Pope Francis is about to be admitted to hospital for a number of days for an operation on his intestine, the Vatican has announced.
The Pontiff went to the hospital on Wednesday for surgery on his intestine, two years after he had 33 centimeters (13 inches) of his colon removed because of an inflammation and narrowing of the large intestine.
The Vatican said Francis, 86, would be put under general anesthesia and would be hospitalized for several days.
Pope Francis appeared at his weekly general audience on Wednesday, a day after he went to the hospital for a checkup.
The Vatican provided no details about the medical tests Francis underwent on Tuesday at Rome's Gemelli hospital. Francis, 86, appeared in good form, though, at his audience in St. Peter's Square, zipping around the square in his popemobile greeting the faithful.
He also had two meetings Wednesday morning beforehand, the Vatican said.
Francis spent three days at the Gemelli hospital in late March. Initially, the Vatican said he had gone in for scheduled tests, but the pontiff later revealed he had felt pain in his chest and was rushed to the hospital where bronchitis was diagnosed.
He was put on intravenous antibiotics and was released April 1, quipping that he was "still alive."
The Argentine pope had part of one lung removed when he was a young man. He also suffers from sciatica nerve pain and has been using a wheelchair and walker for more than a year because of strained ligaments in his knee.
Francis has had a packed schedule of late, with multiple audiences each day.
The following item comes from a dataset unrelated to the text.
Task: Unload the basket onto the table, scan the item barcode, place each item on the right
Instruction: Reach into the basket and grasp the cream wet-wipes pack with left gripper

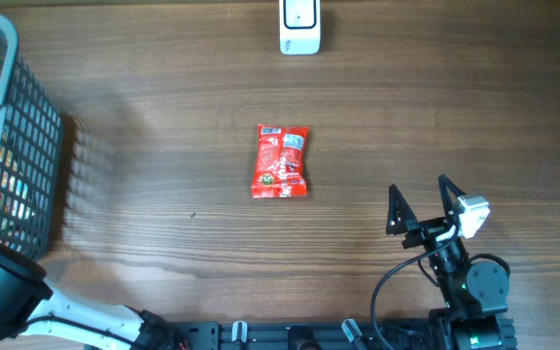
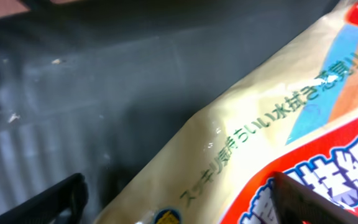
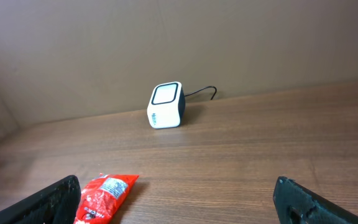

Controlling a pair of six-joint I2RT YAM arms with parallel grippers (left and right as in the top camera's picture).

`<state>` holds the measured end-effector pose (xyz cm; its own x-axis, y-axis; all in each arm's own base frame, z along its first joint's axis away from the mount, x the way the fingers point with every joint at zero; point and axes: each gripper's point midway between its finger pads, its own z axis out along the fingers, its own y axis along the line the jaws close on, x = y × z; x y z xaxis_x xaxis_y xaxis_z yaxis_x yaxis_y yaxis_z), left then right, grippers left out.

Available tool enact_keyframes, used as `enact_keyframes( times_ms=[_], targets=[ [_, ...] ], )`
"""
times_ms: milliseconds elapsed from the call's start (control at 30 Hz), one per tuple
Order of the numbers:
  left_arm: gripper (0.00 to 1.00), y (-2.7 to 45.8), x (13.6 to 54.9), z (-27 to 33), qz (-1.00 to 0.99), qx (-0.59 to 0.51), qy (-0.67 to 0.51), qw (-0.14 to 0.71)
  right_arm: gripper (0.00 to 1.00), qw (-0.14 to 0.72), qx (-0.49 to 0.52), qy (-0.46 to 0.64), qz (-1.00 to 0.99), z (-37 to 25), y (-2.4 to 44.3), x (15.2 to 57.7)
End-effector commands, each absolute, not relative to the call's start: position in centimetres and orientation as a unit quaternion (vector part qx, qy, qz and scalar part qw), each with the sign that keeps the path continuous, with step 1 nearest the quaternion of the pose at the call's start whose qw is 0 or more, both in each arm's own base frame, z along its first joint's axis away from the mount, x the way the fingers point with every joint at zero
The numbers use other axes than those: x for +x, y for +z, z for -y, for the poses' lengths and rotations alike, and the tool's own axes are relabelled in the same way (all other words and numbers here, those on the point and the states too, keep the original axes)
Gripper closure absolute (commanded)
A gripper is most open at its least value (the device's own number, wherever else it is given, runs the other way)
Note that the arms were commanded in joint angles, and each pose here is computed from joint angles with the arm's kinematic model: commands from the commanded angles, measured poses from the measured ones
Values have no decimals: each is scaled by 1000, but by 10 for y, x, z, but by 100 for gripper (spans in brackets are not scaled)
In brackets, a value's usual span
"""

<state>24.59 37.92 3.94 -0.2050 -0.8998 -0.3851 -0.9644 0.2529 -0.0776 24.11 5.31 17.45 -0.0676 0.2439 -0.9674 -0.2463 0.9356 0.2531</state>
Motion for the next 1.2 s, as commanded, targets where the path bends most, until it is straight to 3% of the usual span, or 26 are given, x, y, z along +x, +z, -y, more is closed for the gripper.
enact_keyframes(
  times_ms=[0,67,300,567,733,767,833,900,967,1033,1167],
  targets=[
    [69,24,245,-372,-781,-599,77,161,0,689,-2,169,-705,-50,176,241],
    [95,25,245,-372,-780,-600,76,160,0,689,-2,169,-705,-50,176,241],
    [96,56,246,-370,-777,-597,79,186,0,688,-2,169,-705,-50,176,241],
    [96,219,248,-364,-731,-559,124,371,0,689,-2,169,-705,-50,176,241],
    [96,271,250,-344,-710,-542,104,437,0,688,-2,169,-705,-50,176,241],
    [89,268,248,-342,-713,-544,102,430,0,689,-2,169,-705,-50,176,241],
    [49,249,246,-339,-725,-553,94,400,0,689,-2,169,-705,-50,176,241],
    [24,232,247,-340,-733,-560,86,377,0,689,-2,169,-705,-50,176,241],
    [9,211,249,-344,-740,-567,78,352,0,689,-2,169,-705,-50,176,241],
    [0,191,253,-349,-747,-571,72,333,0,689,-2,169,-705,-50,176,241],
    [0,154,265,-367,-752,-575,66,316,0,689,-2,169,-705,-50,176,241]
  ],
)
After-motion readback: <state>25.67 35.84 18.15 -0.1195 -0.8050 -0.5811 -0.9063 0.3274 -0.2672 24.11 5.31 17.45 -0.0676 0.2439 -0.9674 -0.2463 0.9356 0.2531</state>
The Vatican has recently confirmed a travel-filled August, when the Holy See and Italy are usually on vacation, with a four-day visit to Portugal the first week of August and a similarly long trip to Mongolia starting Aug. 31.
In a sign that the trips were very much on, the Vatican on Tuesday released the planned itinerary for Francis' visit to Portugal for World Youth Day events from Aug. 2-6.
The itinerary confirms a typically busy schedule that includes all the protocol meetings of an official state visit plus multiple events with young people and a day trip to the Marian shrine at Fatima.
In April, he joked he was "still alive" after leaving hospital in Rome where he had stayed for three days for bronchitis.
Before departing, Francis hugged a couple whose five-year-old daughter had died on Friday night at the hospital.
Serena Subania, mother of Angelica, sobbed as she pressed her head into the chest of the Pope, who put a hand on her head.
When a boy showed him his arm cast, the pope made a gesture as if to ask "Do you have a pen?" A papal aide handed Francis one, and he autographed the cast.
Francis sat in the front seat of a white Fiat 500 car that drove him away from Gemelli Polyclinic.
But instead of heading straight home, his motorcade sped right past Vatican City, according to an Associated Press photographer positioned outside the walled city-state.